**WHAT YOU HAVE TO DO**
The reply should hold every line of the data, unchanged and complete.

**EXCERPTED RECORDS**
****************************************

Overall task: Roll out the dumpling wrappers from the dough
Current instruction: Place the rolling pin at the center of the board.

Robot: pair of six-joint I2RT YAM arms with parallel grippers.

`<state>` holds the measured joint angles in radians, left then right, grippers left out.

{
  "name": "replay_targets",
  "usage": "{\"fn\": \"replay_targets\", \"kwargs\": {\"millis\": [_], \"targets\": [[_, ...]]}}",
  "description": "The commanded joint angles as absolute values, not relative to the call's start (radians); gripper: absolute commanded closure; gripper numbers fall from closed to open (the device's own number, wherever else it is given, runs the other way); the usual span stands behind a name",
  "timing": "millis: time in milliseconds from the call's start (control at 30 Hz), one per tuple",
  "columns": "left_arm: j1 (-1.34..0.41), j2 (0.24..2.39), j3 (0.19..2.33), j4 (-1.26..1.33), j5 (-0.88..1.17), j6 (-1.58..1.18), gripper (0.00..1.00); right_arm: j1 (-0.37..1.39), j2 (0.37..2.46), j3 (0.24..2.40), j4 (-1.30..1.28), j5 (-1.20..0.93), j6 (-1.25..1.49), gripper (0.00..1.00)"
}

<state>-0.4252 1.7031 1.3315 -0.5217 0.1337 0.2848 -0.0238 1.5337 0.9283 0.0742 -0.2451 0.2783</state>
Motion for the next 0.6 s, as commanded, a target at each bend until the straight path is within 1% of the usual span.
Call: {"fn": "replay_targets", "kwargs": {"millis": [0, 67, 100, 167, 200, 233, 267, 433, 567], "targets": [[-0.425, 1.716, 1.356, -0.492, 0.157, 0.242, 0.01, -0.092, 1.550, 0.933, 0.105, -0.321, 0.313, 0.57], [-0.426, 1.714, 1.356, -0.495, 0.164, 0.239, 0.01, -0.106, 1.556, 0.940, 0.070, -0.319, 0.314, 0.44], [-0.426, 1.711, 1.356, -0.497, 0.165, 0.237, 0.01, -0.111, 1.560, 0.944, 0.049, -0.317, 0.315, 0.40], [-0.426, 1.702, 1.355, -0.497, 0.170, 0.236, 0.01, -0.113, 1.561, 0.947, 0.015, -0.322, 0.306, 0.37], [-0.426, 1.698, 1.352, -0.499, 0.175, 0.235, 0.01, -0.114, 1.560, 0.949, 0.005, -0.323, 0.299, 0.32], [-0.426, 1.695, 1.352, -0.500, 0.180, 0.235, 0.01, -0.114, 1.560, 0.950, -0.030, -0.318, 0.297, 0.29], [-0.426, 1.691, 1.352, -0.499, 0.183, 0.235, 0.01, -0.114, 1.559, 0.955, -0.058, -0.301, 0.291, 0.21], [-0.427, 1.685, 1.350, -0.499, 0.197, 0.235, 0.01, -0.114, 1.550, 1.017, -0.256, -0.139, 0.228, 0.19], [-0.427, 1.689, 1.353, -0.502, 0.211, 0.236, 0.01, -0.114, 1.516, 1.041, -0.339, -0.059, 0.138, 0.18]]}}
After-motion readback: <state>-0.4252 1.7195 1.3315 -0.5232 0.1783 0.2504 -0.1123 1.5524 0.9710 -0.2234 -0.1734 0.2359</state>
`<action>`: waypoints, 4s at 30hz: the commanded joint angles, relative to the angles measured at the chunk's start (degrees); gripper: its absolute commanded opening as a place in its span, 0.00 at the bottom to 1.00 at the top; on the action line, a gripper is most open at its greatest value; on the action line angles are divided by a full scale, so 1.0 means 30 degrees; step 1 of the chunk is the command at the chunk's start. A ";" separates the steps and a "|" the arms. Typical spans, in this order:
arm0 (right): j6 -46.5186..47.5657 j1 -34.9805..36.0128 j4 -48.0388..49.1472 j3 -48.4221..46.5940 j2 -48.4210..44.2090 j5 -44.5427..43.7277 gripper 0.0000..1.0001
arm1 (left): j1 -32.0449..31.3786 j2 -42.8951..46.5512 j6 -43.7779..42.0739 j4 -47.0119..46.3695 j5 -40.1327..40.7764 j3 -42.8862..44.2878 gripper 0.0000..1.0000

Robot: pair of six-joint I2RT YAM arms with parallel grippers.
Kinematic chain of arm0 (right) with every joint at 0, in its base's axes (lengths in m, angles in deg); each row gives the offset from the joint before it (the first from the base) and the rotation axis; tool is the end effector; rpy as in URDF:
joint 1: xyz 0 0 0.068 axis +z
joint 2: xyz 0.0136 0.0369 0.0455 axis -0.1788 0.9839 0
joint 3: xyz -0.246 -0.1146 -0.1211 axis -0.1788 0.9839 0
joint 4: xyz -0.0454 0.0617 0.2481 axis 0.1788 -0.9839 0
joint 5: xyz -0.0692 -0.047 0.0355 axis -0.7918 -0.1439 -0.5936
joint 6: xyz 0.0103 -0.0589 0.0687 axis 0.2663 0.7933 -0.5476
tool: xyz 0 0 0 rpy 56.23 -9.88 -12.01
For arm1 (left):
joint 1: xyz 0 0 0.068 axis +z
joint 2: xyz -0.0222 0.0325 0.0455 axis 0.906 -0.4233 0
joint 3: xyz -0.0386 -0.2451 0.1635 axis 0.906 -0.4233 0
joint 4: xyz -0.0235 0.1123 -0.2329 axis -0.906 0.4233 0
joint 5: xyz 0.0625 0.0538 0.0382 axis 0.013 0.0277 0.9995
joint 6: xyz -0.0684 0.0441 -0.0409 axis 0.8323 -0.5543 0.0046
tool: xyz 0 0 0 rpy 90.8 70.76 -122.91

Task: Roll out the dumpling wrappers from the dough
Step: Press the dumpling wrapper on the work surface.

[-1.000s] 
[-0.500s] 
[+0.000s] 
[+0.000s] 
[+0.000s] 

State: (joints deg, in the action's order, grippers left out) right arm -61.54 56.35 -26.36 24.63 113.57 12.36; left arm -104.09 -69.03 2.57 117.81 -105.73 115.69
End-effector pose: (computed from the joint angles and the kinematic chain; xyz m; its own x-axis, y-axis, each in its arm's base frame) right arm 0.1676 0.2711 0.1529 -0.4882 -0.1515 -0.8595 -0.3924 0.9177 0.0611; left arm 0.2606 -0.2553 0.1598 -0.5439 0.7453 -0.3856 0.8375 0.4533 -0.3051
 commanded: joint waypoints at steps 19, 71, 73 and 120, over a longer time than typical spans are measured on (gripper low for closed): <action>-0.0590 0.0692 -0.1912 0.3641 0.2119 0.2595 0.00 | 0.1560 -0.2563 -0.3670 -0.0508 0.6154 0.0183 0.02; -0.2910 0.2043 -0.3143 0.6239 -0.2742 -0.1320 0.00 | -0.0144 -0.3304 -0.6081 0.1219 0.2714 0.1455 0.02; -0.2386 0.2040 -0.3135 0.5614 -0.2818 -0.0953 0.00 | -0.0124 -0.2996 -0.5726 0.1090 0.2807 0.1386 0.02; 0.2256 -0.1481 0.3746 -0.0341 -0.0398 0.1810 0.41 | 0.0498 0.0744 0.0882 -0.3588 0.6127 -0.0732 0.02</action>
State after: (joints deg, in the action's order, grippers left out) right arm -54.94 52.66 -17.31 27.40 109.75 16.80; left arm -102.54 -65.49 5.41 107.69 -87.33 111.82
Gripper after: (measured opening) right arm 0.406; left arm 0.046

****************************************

**ANSWER BOX**
Overall task: Roll out the dumpling wrappers from the dough
Current instruction: Place the rolling pin at the center of the board.

Robot: pair of six-joint I2RT YAM arms with parallel grippers.

`<state>` holds the measured joint angles in radians, left then right, grippers left out.

{
  "name": "replay_targets",
  "usage": "{\"fn\": \"replay_targets\", \"kwargs\": {\"millis\": [_], \"targets\": [[_, ...]]}}",
  "description": "The commanded joint angles as absolute values, not relative to the call's start (radians); gripper: absolute commanded closure; gripper numbers fall from closed to open (the device's own number, wherever else it is given, runs the other way); the usual span stands behind a name",
  "timing": "millis: time in milliseconds from the call's start (control at 30 Hz), one per tuple",
  "columns": "left_arm: j1 (-1.34..0.41), j2 (0.24..2.39), j3 (0.19..2.33), j4 (-1.26..1.33), j5 (-0.88..1.17), j6 (-1.58..1.18), gripper (0.00..1.00); right_arm: j1 (-0.37..1.39), j2 (0.37..2.46), j3 (0.24..2.40), j4 (-1.30..1.28), j5 (-1.20..0.93), j6 (-1.25..1.49), gripper (0.00..1.00)"
}

<state>-0.4252 1.7031 1.3315 -0.5217 0.1337 0.2848 -0.0238 1.5337 0.9283 0.0742 -0.2451 0.2783</state>
Motion for the next 0.6 s, as commanded, a target at each bend until the straight path is within 1% of the usual span.
Call: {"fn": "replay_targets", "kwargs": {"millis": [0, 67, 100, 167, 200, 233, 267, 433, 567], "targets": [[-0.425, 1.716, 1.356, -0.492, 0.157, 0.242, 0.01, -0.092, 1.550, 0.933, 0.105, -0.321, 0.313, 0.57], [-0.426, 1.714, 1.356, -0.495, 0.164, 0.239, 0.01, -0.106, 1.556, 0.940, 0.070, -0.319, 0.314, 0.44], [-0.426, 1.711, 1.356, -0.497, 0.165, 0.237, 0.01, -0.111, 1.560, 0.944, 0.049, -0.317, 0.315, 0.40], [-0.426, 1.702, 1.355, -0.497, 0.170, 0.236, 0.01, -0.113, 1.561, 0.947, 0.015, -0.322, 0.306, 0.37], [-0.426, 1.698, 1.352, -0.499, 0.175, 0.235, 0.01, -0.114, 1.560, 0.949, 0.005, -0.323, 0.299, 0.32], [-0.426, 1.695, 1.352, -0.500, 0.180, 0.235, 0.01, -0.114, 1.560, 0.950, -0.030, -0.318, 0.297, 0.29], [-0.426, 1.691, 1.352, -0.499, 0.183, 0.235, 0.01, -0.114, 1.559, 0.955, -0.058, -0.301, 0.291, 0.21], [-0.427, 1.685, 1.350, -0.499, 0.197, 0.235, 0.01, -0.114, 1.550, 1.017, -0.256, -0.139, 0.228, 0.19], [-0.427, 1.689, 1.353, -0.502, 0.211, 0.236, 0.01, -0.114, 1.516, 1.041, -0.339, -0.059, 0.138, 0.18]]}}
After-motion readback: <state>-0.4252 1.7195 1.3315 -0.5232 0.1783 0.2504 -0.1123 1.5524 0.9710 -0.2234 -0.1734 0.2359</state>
`<action>`: waypoints, 4s at 30hz: the commanded joint angles, relative to the angles measured at the chunk's start (degrees); gripper: its absolute commanded opening as a place in its span, 0.00 at the bottom to 1.00 at the top; on the action line, a gripper is most open at its greatest value; on the action line angles are divided by a full scale, so 1.0 means 30 degrees; step 1 of the chunk is the command at the chunk's start. A ";" separates the steps and a "|" the arms. Typical spans, in this order:
arm0 (right): j6 -46.5186..47.5657 j1 -34.9805..36.0128 j4 -48.0388..49.1472 j3 -48.4221..46.5940 j2 -48.4210..44.2090 j5 -44.5427..43.7277 gripper 0.0000..1.0001
arm1 (left): j1 -32.0449..31.3786 j2 -42.8951..46.5512 j6 -43.7779..42.0739 j4 -47.0119..46.3695 j5 -40.1327..40.7764 j3 -42.8862..44.2878 gripper 0.0000..1.0000

Robot: pair of six-joint I2RT YAM arms with parallel grippers.
Kinematic chain of arm0 (right) with every joint at 0, in its base's axes (lengths in m, angles in deg); each row gives the offset from the joint before it (the first from the base) and the rotation axis; tool is the end effector; rpy as in URDF:
joint 1: xyz 0 0 0.068 axis +z
joint 2: xyz 0.0136 0.0369 0.0455 axis -0.1788 0.9839 0
joint 3: xyz -0.246 -0.1146 -0.1211 axis -0.1788 0.9839 0
joint 4: xyz -0.0454 0.0617 0.2481 axis 0.1788 -0.9839 0
joint 5: xyz -0.0692 -0.047 0.0355 axis -0.7918 -0.1439 -0.5936
joint 6: xyz 0.0103 -0.0589 0.0687 axis 0.2663 0.7933 -0.5476
tool: xyz 0 0 0 rpy 56.23 -9.88 -12.01
For arm1 (left):
joint 1: xyz 0 0 0.068 axis +z
joint 2: xyz -0.0222 0.0325 0.0455 axis 0.906 -0.4233 0
joint 3: xyz -0.0386 -0.2451 0.1635 axis 0.906 -0.4233 0
joint 4: xyz -0.0235 0.1123 -0.2329 axis -0.906 0.4233 0
joint 5: xyz 0.0625 0.0538 0.0382 axis 0.013 0.0277 0.9995
joint 6: xyz -0.0684 0.0441 -0.0409 axis 0.8323 -0.5543 0.0046
tool: xyz 0 0 0 rpy 90.8 70.76 -122.91

Task: Roll out the dumpling wrappers from the dough
Step: Press the dumpling wrapper on the work surface.

[-1.000s] 
[-0.500s] 
[+0.000s] 
[+0.000s] 
[+0.000s] 

State: (joints deg, in the action's order, grippers left out) right arm -61.54 56.35 -26.36 24.63 113.57 12.36; left arm -104.09 -69.03 2.57 117.81 -105.73 115.69
End-effector pose: (computed from the joint angles and the kinematic chain; xyz m; its own x-axis, y-axis, each in its arm's base frame) right arm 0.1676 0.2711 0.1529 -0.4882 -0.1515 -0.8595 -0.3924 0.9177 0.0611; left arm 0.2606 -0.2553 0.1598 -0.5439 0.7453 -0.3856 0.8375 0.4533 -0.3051
 commanded: joint waypoints at steps 19, 71, 73 and 120, over a longer time than typical spans are measured on (gripper low for closed): <action>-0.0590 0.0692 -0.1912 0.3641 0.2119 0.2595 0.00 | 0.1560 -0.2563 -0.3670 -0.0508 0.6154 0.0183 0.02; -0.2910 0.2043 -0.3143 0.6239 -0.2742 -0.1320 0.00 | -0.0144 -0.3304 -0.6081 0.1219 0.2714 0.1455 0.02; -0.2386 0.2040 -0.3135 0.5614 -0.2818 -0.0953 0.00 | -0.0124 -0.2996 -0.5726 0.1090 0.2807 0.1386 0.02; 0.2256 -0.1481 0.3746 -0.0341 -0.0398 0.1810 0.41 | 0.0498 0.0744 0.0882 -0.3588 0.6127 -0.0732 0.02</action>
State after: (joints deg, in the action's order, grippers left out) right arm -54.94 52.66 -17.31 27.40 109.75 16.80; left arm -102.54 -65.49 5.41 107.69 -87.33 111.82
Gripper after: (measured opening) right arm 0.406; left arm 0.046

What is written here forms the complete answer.